電動ベッドのマットレス選び:硬さ・素材・厚みの正解
電動ベッドの導入を検討する際、意外と見落としがちなのが「マットレス選び」です。
「今のマットレスをそのまま使えばいいのでは?」と思われがちですが、実は普通のマットレスを電動ベッドに載せると、故障の原因になったり、寝心地を大きく損なったりすることがあります。
今回は、電動ベッド用マットレスの「硬さ・素材・厚み」の正解を、初心者の方にも分かりやすく解説します。
Contents
1. なぜ「専用」や「対応品」が必要なの?
電動ベッドは背上げや足上げをする際、マットレスが「折れ曲がる」必要があります。
- 普通のマットレス: 曲がることを想定していないため、中材が折れたり、ベッドの動きに追従せず浮き上がったりします。
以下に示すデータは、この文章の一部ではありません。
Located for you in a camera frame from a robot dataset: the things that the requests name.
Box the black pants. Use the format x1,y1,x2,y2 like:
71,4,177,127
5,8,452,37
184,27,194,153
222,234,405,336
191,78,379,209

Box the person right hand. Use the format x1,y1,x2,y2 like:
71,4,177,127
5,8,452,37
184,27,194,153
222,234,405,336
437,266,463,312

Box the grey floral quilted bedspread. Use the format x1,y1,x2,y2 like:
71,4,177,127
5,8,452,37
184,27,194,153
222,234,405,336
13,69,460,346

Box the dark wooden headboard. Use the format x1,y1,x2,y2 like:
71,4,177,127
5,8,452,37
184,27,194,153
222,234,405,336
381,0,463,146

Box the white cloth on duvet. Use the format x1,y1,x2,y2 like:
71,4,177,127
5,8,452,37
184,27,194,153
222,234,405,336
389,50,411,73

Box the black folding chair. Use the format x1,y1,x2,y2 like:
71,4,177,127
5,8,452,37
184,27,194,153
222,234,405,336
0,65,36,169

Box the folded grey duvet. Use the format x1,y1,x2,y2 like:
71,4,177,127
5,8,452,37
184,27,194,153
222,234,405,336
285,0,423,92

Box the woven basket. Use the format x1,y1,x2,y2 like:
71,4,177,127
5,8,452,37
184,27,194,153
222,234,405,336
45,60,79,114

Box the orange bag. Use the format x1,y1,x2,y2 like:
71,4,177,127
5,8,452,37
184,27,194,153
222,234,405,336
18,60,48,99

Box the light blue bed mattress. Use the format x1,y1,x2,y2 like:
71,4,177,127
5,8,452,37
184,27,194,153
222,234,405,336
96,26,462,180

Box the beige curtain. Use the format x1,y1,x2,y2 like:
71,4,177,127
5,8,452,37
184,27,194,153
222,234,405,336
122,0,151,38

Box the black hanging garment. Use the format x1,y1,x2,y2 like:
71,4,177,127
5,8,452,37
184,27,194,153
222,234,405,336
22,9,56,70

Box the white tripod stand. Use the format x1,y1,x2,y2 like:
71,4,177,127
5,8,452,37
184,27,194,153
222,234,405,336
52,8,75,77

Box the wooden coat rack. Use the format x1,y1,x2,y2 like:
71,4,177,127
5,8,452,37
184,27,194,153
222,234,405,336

- 電動ベッド用: 柔軟性に優れ、ベッドの曲線にぴったりフィットするように設計されています。
2. マットレス選びの「3つの正解」
失敗しないための基準は、「厚み・素材・硬さ」のバランスです。
① 厚みの正解:12cm〜15cm
電動ベッドにおいて、厚みは非常に重要です。
- 厚すぎ(18cm以上): マットレスが硬すぎて曲がりにくく、モーターに負荷がかかります。
- 薄すぎ(10cm以下): 背上げをした時に、底つき感(お尻にフレームが当たる感覚)が出やすくなります。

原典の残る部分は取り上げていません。